Later, Harley texted me: "Rhonda,
I
took your stupid Spidey sense. You can have it back in return for Dal.”

 

CHAPTER 35

 

I kicked myself the whole way home for believing Hippo's house belonged to Reynard Jackson.

Maria Elena called me on my cell. "Missus?"

"Yep."

"You no given the paper to Missus Gina, right?"

"I'll never tell her where I got it. Promise. But why didn't you tell me that was her house?"

"In July, she send the paper to a lady. The lady send it back with red writing. Missus Gina, she too hungry when she read the paper with red writing.”

Hungry?
"You mean she was
angry
because someone edited it?"

"Si. She hit the wall, make a hole, breaken her hand. So I find it. I hide it so she calm."

"Did you see her write it?"

"Si."

Okay. Not stolen.
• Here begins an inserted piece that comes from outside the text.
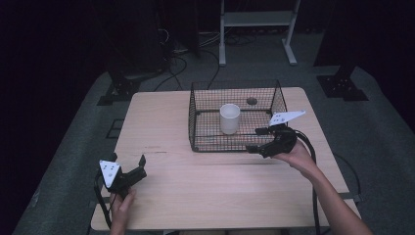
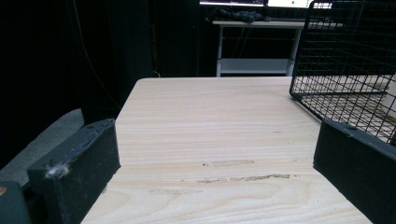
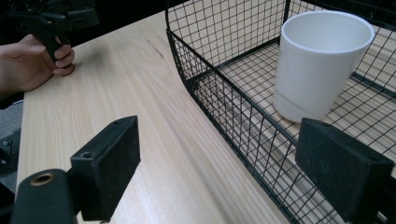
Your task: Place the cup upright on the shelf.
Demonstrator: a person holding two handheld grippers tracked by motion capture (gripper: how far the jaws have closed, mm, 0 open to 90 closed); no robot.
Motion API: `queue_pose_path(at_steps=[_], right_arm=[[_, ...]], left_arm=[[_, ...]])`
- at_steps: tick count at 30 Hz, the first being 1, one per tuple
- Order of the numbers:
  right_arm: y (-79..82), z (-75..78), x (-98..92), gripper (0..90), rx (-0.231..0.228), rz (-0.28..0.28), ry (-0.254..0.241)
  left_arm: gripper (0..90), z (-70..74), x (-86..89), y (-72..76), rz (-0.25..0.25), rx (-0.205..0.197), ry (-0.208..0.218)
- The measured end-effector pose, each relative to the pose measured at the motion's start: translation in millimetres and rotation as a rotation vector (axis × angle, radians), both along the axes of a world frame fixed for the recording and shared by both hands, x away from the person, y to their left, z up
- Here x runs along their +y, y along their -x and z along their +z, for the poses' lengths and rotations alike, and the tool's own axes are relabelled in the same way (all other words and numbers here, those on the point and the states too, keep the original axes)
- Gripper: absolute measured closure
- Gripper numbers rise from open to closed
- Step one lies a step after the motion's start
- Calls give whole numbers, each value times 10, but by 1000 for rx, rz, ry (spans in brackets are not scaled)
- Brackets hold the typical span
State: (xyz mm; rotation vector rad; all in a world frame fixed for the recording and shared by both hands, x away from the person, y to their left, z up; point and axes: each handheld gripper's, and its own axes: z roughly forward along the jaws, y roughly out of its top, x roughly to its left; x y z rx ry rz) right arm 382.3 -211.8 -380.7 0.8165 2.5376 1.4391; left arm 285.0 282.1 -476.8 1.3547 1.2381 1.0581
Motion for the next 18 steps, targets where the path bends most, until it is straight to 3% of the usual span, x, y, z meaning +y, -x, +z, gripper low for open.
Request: queue_pose_path(at_steps=[18], right_arm=[[199, -132, -208, 132, 2, -25, 3]], left_arm=[[0, 1, -1, 3, 1, 3, -6]])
Just bad writing, hidden to protect the innocent. And my Shiny Zone Conspiracy Theory was scoured away along with my reputation among the Anaheim Amazons.

*
      
*
      
*

I found Dal on Acorn Street, washing dishes and singing a hymn with Music Man. Neither one had a great voice, nor did they know all the words, but they didn't seem to mind. Eventually, my father unplugged every appliance in the house and toddled off to bed. Dal and I plugged everything back in and sat on the front porch for some fresh air. Dal put his arm around me in the porch swing. I slumped against him.